After a few days of spending time with my family, we decided to take Diana up on her offer. Although I’d spent my whole childhood in the Bahamas, I had never left the island of Nassau. I was curious. So why not have an adventure?

We found out that a boat called the Current Pride was leaving for Eleuthera early that very evening. It was twenty-five dollars per person, which got you a sandwich, a soda, and passage to Hatchet Bay, where the boat let you off at midnight.

When we arrived at the dock, people were lined up with huge bags and boxes that they were toting to the island. On board, there were giant pallets of goods, everything from Pampers to caged chickens to one beat-up old car.

Though it’s only fifty miles from Nassau to Eleuthera, the trip took five hours. The ocean breeze was fragrant and mild.
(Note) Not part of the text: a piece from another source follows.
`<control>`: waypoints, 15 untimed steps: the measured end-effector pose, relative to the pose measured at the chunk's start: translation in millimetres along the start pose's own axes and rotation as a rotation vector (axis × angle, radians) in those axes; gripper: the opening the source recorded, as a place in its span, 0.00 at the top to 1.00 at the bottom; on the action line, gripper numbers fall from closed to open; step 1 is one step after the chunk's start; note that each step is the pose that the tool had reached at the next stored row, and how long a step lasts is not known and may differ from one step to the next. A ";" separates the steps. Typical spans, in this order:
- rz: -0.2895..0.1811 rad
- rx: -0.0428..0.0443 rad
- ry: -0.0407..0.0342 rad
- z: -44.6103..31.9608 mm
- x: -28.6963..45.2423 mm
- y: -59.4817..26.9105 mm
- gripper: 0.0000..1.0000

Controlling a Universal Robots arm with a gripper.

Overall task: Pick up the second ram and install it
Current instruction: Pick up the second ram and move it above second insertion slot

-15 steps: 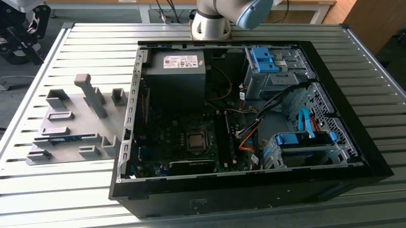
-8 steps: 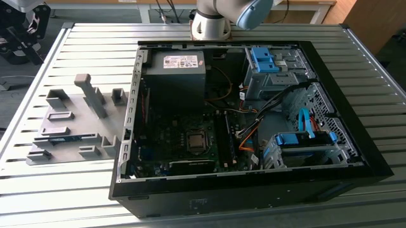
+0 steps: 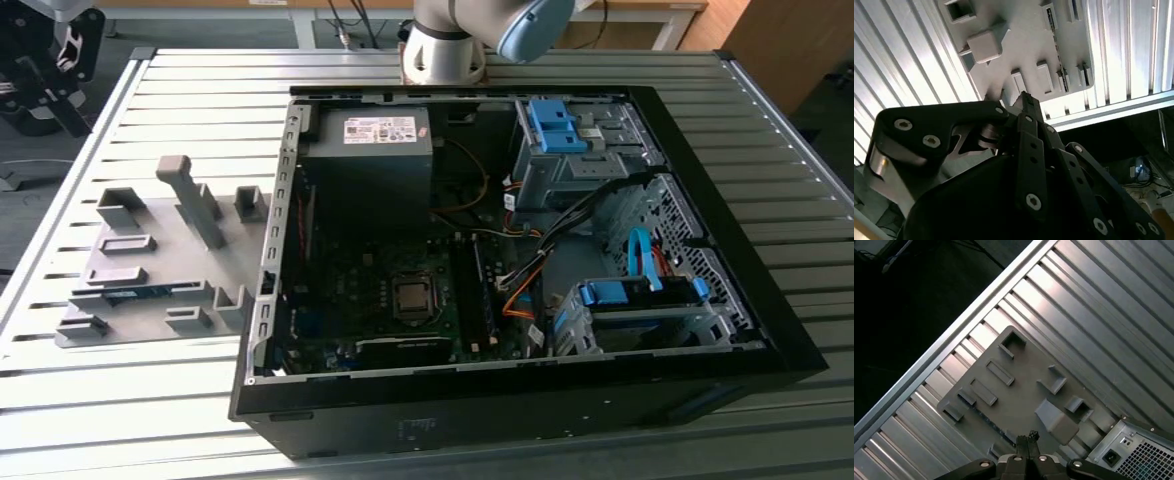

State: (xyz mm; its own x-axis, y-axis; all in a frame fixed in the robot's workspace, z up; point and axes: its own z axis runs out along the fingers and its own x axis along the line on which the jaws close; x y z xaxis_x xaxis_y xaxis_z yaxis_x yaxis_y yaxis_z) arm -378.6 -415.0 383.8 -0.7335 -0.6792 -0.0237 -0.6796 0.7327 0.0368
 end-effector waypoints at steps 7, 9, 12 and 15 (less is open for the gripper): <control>-0.096 -0.0023 0.0036 1.2 1.8 -1.1 0.89; -0.103 -0.0025 0.0040 1.3 4.0 -2.3 0.89; -0.116 -0.0027 0.0042 1.5 6.3 -3.1 0.89; -0.141 -0.0033 0.0052 1.6 7.0 -3.2 0.89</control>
State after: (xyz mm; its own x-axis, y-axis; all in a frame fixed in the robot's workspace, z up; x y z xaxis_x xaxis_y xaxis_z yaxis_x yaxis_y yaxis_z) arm -381.6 -422.1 381.9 -0.6304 -0.7759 -0.0237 -0.7761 0.6295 0.0367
A full moon cast a glow of shimmering silver on the dark water.

Lisa and I climbed a little metal ladder and found a spot to sit on top of the captain’s cabin, next to the smokestack. We lay up there the whole ride and just gazed up into the sky. I had never before seen that many stars in my life; I didn’t know that many stars even existed. We could see the dust from the Milky Way. It was magical. We were in heaven.
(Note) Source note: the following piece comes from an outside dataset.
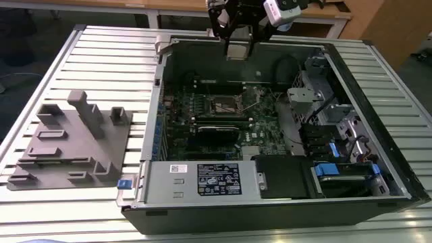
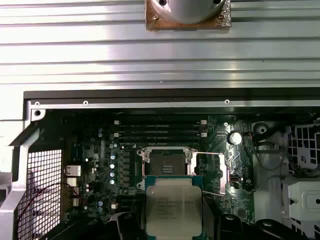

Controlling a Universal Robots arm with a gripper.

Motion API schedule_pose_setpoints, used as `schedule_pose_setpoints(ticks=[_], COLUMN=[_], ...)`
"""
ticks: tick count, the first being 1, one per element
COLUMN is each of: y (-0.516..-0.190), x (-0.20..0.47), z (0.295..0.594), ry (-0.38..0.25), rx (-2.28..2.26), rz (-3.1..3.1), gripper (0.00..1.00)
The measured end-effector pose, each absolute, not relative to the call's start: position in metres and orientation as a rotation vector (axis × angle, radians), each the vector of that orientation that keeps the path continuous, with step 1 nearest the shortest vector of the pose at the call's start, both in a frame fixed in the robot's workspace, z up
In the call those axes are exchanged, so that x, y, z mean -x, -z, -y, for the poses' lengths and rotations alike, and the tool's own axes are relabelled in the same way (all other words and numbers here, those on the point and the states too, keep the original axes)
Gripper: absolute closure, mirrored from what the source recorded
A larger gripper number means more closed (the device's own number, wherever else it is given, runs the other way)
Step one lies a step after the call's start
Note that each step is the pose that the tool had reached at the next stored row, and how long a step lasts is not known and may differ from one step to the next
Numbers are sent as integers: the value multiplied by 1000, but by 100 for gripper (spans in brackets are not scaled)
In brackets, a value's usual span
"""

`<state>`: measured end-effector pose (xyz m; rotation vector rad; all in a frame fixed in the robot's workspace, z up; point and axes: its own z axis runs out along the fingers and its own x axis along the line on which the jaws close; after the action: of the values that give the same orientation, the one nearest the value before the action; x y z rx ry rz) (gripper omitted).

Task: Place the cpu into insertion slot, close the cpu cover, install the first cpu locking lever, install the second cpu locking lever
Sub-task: 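Place the cpu into insertion slot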

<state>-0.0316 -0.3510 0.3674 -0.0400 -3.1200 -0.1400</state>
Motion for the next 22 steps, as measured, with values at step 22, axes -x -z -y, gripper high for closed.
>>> schedule_pose_setpoints(ticks=[22], y=[-364], x=[35], z=[351], ry=[140], rx=[40], rz=[3120], gripper=[46])
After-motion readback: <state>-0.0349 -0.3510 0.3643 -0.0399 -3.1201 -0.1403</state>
With midnight approaching, we caught sight of the distant lights of Eleuthera. The tug navigated through a narrow channel between huge, majestic rock formations and pulled into the tranquil bay.

Diana and Bill were there waiting. Diana was so excited for us to discover the family island she now called home. As we drove down the Queens Highway toward Gregory Town, I couldn’t make out much in the darkness, but I could already feel that this place was special. The energy was different, and I could only imagine what would be revealed when the sun came up.
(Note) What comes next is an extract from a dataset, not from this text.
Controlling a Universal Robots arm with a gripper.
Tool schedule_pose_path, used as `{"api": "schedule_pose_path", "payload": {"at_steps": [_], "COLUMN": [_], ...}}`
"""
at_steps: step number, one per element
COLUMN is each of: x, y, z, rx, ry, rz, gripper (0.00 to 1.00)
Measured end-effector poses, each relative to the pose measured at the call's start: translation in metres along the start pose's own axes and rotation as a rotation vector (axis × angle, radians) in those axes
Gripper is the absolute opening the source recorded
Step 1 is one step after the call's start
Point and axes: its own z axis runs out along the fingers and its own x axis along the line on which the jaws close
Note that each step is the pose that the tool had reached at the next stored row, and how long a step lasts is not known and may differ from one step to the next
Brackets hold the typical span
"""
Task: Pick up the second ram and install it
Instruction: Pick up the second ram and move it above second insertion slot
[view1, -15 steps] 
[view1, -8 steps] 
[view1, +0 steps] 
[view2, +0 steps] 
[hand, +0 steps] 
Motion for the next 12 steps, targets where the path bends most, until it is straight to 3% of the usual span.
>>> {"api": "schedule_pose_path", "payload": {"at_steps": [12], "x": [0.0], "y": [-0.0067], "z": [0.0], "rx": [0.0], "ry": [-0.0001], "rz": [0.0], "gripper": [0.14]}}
We arrived at a quaint wooden house that sat at the end of a point overlooking the ocean. We slept like babies. When we woke up and looked out the window, what we saw was like the scene from The Wizard of Oz when Dorothy opens the door and the world goes from black-and-white to blazing Technicolor.

Vivid blue sky, turquoise water, tropical green foliage.

Diana thought we would enjoy camping on a deserted beach. So, after she showed us around the settlement, she gave us a tent and the supplies we would need to make fires to cook. The powdery coral sand was surreal.

Diana came to check on us every day or so, to make sure we were okay and to see if we wanted to come back to the house to shower, wash clothes, get more food, anything.

We didn’t need a thing.

We didn’t need clothes.

We bathed in the ocean.

We made love.

We met a couple of guys, Rasta John and Frog, who brought us ganja and showed us how to make Ital food, a natural, Rastafarian approach to eating.

We were home.

When we returned to America, Lisa went back to taping, and I went back to writing.

One day, I came home to find Lisa in the bathroom. She was staring at me and holding something in her hand.

It was a pregnancy test that read positive.

She was, understandably, in shock. There must have been a million things running through her mind. Was this the time to have a child? I’m not sure what she thought. I’m not sure what I thought. But life was coming at us head-on.

We didn’t talk that night. We just lay quietly. When morning came, a calmness washed over us. Everything was in its place.

We were given the greatest gift in the universe.

Life.

 

* * *

 

Lisa suspected that Bill Cosby would react negatively to our positive, and Lisa was right.

The first season of A Different World had already aired, but during the second season, Lisa would be pregnant. In the meantime, Cosby had hired Debbie Allen, a friend of Mom’s, to take over the show and add political relevance. Lisa told Debbie about her pregnancy. Debbie wasn’t at all disturbed. She thought it would add to the complexity of Denise’s character, and she was eager to work it into the plot. But Debbie knew that Cosby was both protective and proprietary about his TV family. She felt it important that, out of respect and for decorum, she and Lisa break the news to him personally. Debbie made an appointment with Bill, urged Lisa to dress suitably, and two days later, they showed up at the boss’s office.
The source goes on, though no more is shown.